_PROBLEM TO WORK ON_:
Nothing but the lines from the one containing "Pin the brown upright" to the end of the records that follow should be transcribed, each exactly, with the pictures left out.

_SOURCE DATA_:
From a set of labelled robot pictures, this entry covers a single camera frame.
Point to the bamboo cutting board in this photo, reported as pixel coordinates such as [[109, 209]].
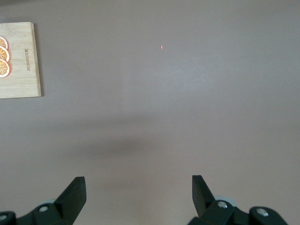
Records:
[[23, 84]]

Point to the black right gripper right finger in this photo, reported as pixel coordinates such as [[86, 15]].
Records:
[[204, 204]]

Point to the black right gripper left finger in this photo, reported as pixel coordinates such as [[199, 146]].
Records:
[[68, 206]]

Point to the orange slice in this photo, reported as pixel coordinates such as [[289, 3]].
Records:
[[3, 69]]

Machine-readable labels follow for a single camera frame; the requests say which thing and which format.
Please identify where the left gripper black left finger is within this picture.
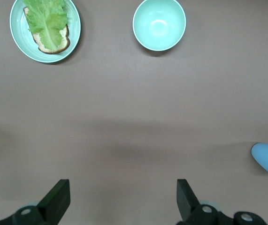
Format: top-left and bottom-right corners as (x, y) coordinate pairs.
(0, 179), (71, 225)

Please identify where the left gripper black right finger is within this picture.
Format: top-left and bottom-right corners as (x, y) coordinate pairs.
(176, 179), (266, 225)

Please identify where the blue plastic cup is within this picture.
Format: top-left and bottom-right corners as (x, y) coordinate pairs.
(251, 142), (268, 175)

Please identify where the brown table cover sheet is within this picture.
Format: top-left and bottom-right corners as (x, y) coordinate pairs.
(0, 0), (268, 225)

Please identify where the bread slice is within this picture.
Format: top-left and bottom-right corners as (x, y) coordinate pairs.
(23, 6), (71, 55)

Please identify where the mint green plate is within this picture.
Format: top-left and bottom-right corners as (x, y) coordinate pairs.
(9, 0), (82, 63)

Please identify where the green lettuce leaf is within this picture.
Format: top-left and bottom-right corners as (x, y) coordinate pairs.
(22, 0), (68, 51)

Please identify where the mint green bowl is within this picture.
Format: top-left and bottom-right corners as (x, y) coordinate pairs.
(132, 0), (187, 52)

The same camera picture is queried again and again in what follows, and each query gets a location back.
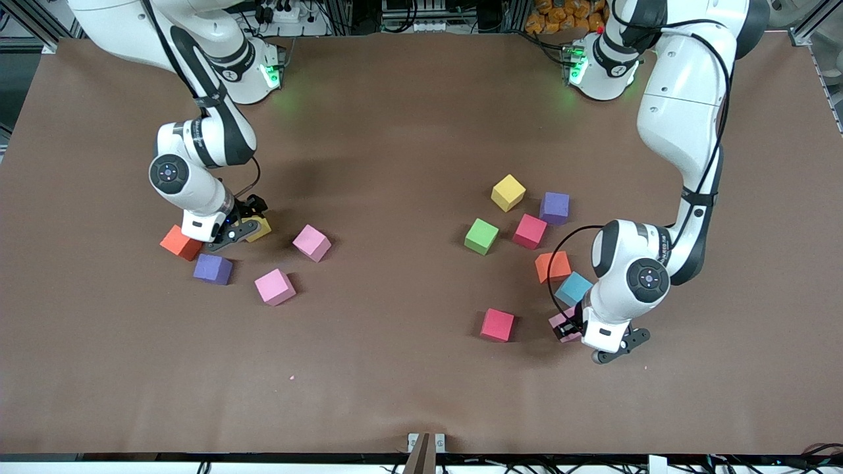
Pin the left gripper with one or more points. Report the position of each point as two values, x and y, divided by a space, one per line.
574 320

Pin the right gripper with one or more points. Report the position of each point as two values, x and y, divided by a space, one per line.
248 209

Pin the light pink foam cube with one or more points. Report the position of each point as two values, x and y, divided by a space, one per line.
311 241
273 286
557 321

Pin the yellow foam cube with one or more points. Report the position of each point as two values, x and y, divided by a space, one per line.
508 192
262 230

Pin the purple foam cube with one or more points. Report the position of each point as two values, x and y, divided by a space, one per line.
212 268
554 207

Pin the red-pink foam cube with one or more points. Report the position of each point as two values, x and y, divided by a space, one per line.
496 325
529 231

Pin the green foam cube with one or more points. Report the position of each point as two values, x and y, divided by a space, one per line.
481 236

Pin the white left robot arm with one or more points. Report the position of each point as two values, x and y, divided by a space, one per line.
678 118

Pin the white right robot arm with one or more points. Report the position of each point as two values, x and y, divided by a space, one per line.
191 191

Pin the cyan foam cube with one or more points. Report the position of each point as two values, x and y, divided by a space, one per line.
571 288

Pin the orange foam cube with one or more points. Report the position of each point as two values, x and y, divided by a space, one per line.
552 266
179 242

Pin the brown table mat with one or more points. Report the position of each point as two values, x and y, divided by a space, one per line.
421 382

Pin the small white box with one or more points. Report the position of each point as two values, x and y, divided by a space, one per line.
657 464

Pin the white power strip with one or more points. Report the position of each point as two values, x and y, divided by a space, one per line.
284 13

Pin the metal equipment rack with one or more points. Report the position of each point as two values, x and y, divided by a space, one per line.
421 26

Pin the bag of orange items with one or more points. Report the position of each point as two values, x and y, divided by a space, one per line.
553 20

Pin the small metal bracket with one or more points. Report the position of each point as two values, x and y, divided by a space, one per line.
413 440

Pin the brown upright post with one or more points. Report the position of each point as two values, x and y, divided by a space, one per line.
421 461

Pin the aluminium frame profile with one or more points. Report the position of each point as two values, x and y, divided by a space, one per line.
813 23
33 23

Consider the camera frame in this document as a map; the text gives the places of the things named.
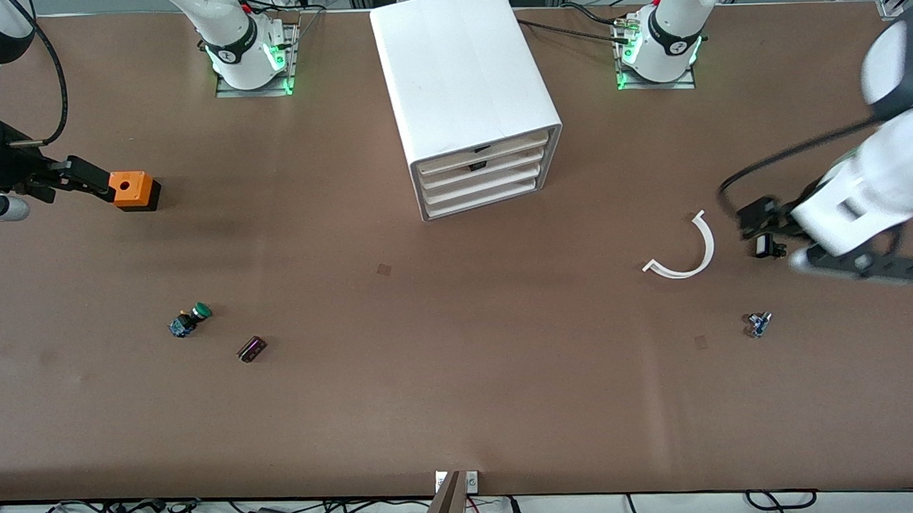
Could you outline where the white curved plastic piece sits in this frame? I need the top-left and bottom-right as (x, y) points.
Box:
(641, 209), (717, 281)

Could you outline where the small dark purple block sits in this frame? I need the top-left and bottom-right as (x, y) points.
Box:
(236, 335), (269, 364)

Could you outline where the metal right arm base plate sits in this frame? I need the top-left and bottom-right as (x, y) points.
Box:
(213, 23), (298, 99)

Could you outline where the orange button box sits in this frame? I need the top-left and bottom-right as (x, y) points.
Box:
(110, 170), (162, 214)

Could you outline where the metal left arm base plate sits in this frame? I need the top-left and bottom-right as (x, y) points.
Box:
(614, 20), (697, 92)

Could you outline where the black looped cable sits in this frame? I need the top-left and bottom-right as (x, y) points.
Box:
(744, 487), (819, 513)

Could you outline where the white drawer cabinet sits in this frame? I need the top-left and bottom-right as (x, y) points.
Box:
(369, 0), (567, 227)

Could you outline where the black power cable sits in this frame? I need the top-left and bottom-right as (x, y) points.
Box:
(560, 0), (628, 27)
(517, 15), (634, 50)

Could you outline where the green push button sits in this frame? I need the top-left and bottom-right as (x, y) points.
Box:
(167, 302), (214, 339)

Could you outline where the brown camera post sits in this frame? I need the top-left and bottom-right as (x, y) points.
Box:
(417, 471), (466, 513)

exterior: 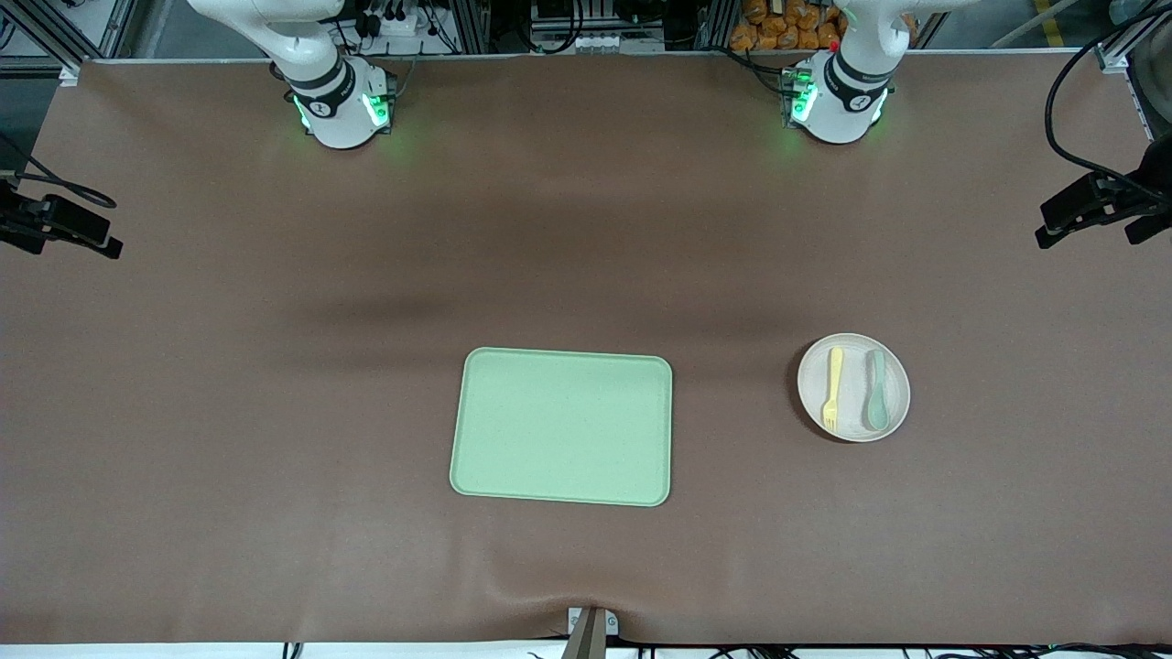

_SOLUTION FOR THIS TASK_:
Pin the brown upright post with one or more points. Report the position of each point as two values, x and y, divided by a space, one per line.
421 461

Pin the aluminium frame profile with one or more points. Report the position of each point as two values, x and y, divided by a space, one per line.
813 23
33 23

Consider the camera frame in this document as a map; the text gives the places of the things named.
Could you outline where the white curved plastic piece sits in this frame? I need the top-left and bottom-right as (x, y) points.
Box:
(641, 209), (717, 281)

Could you outline where the small dark purple block sits in this frame? I need the top-left and bottom-right as (x, y) points.
Box:
(236, 335), (269, 364)

Could you outline where the metal right arm base plate sits in this frame? I need the top-left and bottom-right as (x, y) points.
Box:
(213, 23), (298, 99)

Could you outline where the orange button box sits in this frame? I need the top-left and bottom-right as (x, y) points.
Box:
(110, 170), (162, 214)

Could you outline where the metal left arm base plate sits in this frame? I need the top-left and bottom-right as (x, y) points.
Box:
(614, 20), (697, 92)

Could you outline where the black looped cable sits in this frame? I need the top-left and bottom-right as (x, y) points.
Box:
(744, 487), (819, 513)

Could you outline where the white drawer cabinet sits in this frame? I need the top-left and bottom-right as (x, y) points.
Box:
(369, 0), (567, 227)

Could you outline where the black power cable sits in this frame? I need the top-left and bottom-right as (x, y) points.
Box:
(560, 0), (628, 27)
(517, 15), (634, 50)

Could you outline where the green push button sits in this frame? I need the top-left and bottom-right as (x, y) points.
Box:
(167, 302), (214, 339)

Could you outline where the brown camera post sits in this frame? I need the top-left and bottom-right as (x, y) points.
Box:
(417, 471), (466, 513)

exterior: 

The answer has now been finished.